Gölü korumak için yerel sulak alan komisyonu üyesi kuruluşların katkılarıyla 2008 yılında hazırlanan Burdur Gölü Yönetim Planı’nın amaçları arasında “gölün hidrolojik seviyesinin dengelenmesi” yer almasına rağmen bu güne kadar bu yönde bir faaliyet gerçekleştirilmemiştir. 2012 yılında süresi dolacak yönetim planın revizyonu sürecinde göle buharlaşma miktarından daha fazla su girmesini sağlayacak faaliyetler belirlenmeli ve bu faaliyetler uygulanmalıdır. Öncelikle barajlarda tarımsal sulama için gerekli olan sudan daha fazlası tutulmakta ve bu suların bir an önce göle bırakılması gerekmektedir. Orta vadede havzada sulu tarım alanlarında devam eden salma sulama yöntemi yerine kapalı taşıma basınçlı sulama yöntemlerine dönüş için ilgili kurumların gerekli yatırımları yapması gerekmekte. Tasarruf edilecek su göle bırakılmalıdır.

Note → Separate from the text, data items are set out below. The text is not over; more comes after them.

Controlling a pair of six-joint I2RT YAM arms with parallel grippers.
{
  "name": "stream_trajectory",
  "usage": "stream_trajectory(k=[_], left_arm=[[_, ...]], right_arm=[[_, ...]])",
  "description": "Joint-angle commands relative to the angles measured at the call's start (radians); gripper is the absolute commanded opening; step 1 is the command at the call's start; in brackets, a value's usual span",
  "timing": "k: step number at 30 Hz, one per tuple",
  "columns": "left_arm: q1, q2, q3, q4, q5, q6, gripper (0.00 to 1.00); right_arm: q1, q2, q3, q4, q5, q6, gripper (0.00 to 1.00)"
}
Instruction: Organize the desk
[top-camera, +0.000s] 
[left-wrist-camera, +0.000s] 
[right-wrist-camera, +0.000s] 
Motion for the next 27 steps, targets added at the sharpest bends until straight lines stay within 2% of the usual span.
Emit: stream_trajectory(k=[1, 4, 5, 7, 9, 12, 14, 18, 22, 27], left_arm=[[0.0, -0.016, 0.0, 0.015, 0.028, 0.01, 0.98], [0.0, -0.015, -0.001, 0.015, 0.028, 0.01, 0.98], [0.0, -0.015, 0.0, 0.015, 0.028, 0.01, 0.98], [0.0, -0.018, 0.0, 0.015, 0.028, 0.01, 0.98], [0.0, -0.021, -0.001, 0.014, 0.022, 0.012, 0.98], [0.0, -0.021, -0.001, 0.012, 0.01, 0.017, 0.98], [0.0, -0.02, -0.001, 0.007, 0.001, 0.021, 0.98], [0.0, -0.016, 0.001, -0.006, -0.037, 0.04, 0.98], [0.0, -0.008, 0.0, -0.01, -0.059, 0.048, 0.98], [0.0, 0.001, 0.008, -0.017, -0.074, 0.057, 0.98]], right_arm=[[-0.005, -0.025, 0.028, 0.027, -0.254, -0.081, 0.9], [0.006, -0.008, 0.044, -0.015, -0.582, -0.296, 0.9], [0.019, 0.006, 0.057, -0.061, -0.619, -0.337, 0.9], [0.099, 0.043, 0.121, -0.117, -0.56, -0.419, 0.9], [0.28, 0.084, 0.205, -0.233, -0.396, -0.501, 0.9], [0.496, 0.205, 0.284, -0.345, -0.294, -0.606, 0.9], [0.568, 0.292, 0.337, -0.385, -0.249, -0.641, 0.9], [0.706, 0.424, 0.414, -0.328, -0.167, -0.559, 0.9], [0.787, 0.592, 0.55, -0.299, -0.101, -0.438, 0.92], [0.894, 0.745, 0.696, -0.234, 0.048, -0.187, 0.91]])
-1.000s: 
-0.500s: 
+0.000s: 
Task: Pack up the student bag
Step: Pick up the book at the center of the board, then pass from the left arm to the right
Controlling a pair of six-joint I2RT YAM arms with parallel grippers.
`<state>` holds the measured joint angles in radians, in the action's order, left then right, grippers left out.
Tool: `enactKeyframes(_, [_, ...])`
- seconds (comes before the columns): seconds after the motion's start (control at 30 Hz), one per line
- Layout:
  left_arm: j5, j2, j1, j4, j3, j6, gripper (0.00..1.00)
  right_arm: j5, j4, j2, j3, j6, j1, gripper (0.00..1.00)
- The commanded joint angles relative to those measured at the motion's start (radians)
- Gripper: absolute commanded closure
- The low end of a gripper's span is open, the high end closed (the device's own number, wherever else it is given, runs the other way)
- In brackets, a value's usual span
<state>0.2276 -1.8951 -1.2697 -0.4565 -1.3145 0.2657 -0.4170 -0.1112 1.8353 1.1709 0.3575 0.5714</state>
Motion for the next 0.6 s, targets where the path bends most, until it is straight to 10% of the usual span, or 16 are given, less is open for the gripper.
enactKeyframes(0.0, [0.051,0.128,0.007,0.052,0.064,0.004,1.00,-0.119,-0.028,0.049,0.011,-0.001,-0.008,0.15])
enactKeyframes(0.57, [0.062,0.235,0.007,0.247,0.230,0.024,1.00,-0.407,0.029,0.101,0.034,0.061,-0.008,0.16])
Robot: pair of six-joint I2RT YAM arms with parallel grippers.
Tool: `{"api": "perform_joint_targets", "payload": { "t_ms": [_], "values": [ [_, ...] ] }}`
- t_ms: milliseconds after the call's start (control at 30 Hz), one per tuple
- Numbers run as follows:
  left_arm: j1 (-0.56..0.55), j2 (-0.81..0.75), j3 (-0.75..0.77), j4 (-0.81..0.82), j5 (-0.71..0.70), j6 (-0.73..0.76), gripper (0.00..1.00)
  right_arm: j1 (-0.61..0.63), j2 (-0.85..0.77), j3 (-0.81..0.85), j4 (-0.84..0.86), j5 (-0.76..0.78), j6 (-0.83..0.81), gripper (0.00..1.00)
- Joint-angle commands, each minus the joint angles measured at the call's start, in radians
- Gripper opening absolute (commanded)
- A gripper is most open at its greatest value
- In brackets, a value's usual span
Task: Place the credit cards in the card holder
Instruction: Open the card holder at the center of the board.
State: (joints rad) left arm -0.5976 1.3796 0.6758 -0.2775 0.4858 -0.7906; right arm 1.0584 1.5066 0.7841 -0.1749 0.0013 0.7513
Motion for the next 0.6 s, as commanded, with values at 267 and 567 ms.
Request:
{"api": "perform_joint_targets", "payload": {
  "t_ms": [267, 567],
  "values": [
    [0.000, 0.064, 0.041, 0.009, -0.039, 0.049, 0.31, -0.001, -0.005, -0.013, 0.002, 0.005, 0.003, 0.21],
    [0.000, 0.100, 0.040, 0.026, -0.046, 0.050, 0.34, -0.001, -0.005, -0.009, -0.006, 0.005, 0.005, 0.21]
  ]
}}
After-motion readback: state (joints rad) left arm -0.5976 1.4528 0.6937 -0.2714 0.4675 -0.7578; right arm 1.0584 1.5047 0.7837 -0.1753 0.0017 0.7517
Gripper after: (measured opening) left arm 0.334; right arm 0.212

Burdur Gölü, Söğüt Dağ’ı ve Suludere Yayla dağ kütleleri arasında bulunur. Kapladığı ortalama alan 153 km2 ama bu rakam 35 yıl önce 228 km2‘ydi. Rakımı 842.87 metredir. Türkiye’nin en büyük yedinci gölüdür. Uzunluğu 34 km ve genişliği 9 km’dir. Suyu binde 24 oranında tuzludur. Prehistorik yerleşim yeri olan Kuruçay Höyük’üne 7 km uzaklıktadır.
Oluk şeklindeki tektonik bir çöküntünün suyla dolmasıyla oluşmuştur. Batı kısmında bir fay olduğu için göl burada bir anda derinleşir ve daralır.
Burdur Gölü kuş gözlemciliğine, yelken sporlarına, plaj kurulmasına ve sağlık turizmine uygundur.
Burdur Gölü 100’e yakın kuş türü ve 300000’e yakın su kuşuna (özellikle nesli tükenmekte olan Dikkuyruk ördeklerinin %70’ine) ev sahipliği yapmaktadır. Göl çevresinde bulunan mermer ocaklarına aktarılan su rezervlerinin gölü besleyememesi de gölün küçülmesinin nedenlerinden biri.